*Your goal*
Taking the line with "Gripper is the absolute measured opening" as the first and the line with "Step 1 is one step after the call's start" as the last, set down exactly every line in that range from the entries below, and no more.

(Data excerpts)
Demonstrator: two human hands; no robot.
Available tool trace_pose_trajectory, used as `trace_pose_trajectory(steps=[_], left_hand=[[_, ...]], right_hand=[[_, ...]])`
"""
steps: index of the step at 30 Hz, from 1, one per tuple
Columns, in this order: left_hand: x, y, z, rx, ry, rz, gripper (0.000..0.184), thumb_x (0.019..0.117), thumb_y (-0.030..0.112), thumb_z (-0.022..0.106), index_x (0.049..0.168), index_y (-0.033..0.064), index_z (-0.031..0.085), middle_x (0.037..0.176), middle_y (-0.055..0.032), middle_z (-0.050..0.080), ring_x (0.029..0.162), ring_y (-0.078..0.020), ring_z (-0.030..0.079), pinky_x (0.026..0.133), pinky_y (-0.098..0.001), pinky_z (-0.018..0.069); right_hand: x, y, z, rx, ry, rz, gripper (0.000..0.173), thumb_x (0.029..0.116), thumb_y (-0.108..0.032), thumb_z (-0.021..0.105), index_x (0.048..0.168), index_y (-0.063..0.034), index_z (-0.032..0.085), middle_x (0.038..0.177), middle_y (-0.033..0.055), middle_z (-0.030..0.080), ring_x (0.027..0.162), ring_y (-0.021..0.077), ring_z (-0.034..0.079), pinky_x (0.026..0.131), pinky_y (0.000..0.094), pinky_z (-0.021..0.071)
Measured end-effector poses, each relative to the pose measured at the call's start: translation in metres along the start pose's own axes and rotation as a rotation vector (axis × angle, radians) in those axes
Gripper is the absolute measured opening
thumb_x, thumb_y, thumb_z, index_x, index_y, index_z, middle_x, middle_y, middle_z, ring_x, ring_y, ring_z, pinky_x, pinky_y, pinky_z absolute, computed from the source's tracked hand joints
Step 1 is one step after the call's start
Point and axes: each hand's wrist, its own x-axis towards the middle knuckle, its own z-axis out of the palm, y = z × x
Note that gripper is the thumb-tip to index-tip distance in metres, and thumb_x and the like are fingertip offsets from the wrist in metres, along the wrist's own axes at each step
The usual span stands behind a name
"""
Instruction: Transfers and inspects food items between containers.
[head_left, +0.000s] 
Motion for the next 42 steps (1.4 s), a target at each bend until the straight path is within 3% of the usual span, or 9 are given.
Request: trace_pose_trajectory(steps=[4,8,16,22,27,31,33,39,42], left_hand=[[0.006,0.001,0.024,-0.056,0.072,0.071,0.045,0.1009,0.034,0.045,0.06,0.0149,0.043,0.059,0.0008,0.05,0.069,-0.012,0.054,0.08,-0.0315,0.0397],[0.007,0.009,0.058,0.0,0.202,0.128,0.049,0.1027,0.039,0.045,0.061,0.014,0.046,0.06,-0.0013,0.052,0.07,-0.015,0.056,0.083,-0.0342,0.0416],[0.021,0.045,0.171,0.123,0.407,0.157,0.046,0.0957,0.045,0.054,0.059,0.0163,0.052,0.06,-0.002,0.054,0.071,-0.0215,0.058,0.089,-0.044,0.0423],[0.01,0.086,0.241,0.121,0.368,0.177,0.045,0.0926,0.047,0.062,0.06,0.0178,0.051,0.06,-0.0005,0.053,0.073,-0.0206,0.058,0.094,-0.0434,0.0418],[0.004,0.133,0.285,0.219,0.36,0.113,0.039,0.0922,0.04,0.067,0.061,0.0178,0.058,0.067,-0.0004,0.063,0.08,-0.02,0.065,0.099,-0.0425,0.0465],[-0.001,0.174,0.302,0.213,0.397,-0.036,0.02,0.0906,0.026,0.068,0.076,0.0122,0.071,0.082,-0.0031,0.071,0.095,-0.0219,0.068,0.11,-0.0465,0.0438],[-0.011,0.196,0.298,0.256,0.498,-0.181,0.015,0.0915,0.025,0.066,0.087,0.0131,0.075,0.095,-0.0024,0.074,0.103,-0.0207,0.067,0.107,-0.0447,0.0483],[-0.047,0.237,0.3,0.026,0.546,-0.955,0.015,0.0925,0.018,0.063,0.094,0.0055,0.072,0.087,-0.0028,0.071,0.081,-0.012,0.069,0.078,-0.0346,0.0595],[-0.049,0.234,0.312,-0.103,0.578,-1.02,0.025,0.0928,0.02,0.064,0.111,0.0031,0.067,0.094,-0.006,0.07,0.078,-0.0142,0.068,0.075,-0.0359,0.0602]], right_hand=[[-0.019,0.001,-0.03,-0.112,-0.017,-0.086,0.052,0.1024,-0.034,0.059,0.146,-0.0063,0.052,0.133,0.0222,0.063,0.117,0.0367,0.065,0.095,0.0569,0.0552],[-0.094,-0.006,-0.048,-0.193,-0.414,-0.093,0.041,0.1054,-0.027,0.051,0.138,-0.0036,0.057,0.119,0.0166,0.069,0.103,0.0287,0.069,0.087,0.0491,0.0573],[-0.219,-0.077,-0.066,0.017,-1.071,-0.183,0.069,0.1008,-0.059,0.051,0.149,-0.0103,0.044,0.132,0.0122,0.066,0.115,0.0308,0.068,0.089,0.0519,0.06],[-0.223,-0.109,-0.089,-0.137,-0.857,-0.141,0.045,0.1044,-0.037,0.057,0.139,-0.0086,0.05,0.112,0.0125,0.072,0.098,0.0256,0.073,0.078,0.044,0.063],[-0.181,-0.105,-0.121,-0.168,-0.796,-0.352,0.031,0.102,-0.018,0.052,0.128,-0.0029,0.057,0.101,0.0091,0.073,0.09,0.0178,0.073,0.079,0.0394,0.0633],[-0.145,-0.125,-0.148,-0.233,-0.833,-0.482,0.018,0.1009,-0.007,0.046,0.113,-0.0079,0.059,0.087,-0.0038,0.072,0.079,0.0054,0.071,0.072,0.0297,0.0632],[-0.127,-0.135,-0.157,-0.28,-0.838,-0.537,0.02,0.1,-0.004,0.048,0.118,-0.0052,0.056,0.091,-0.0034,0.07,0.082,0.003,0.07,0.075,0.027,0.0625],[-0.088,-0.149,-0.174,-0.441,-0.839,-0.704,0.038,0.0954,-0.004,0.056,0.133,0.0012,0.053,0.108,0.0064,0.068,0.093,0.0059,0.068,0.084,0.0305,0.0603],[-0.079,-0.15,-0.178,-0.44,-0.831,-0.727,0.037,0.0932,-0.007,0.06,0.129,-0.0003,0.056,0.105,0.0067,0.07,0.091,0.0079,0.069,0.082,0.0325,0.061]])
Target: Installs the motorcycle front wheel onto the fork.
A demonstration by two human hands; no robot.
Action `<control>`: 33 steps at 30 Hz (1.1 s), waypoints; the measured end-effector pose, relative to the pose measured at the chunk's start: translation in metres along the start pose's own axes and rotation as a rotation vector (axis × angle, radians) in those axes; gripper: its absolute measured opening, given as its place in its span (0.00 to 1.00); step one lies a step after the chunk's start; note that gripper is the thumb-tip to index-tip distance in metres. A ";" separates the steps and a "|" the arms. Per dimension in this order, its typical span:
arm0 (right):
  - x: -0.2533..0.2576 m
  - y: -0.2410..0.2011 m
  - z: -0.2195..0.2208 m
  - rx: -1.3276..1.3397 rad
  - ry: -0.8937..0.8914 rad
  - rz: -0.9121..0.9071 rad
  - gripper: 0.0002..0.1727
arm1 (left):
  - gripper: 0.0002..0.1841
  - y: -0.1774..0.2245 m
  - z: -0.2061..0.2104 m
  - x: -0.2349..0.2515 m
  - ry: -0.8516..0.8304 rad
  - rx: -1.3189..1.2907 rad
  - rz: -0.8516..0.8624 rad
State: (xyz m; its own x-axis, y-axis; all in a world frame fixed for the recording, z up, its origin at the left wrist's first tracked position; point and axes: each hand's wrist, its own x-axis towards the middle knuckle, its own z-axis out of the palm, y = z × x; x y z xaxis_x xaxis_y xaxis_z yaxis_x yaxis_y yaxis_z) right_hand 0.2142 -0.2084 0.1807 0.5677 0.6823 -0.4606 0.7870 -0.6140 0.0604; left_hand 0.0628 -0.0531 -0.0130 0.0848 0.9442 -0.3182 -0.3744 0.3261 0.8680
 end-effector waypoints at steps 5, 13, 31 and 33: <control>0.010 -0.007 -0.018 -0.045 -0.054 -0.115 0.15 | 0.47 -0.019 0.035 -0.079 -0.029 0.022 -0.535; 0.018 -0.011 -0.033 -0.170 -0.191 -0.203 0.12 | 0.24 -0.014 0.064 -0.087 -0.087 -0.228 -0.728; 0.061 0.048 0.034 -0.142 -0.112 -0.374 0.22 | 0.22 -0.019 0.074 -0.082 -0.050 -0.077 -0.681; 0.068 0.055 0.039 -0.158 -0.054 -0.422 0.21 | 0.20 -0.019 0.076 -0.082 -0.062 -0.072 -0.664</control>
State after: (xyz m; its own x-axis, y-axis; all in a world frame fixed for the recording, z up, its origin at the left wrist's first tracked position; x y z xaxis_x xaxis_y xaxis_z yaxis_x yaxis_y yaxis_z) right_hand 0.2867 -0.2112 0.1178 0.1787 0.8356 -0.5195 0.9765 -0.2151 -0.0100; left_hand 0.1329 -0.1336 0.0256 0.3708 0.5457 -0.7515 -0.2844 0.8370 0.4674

*Answer section*
Gripper is the absolute measured opening
thumb_x, thumb_y, thumb_z, index_x, index_y, index_z, middle_x, middle_y, middle_z, ring_x, ring_y, ring_z, pinky_x, pinky_y, pinky_z absolute, computed from the source's tracked hand joints
Step 1 is one step after the call's start

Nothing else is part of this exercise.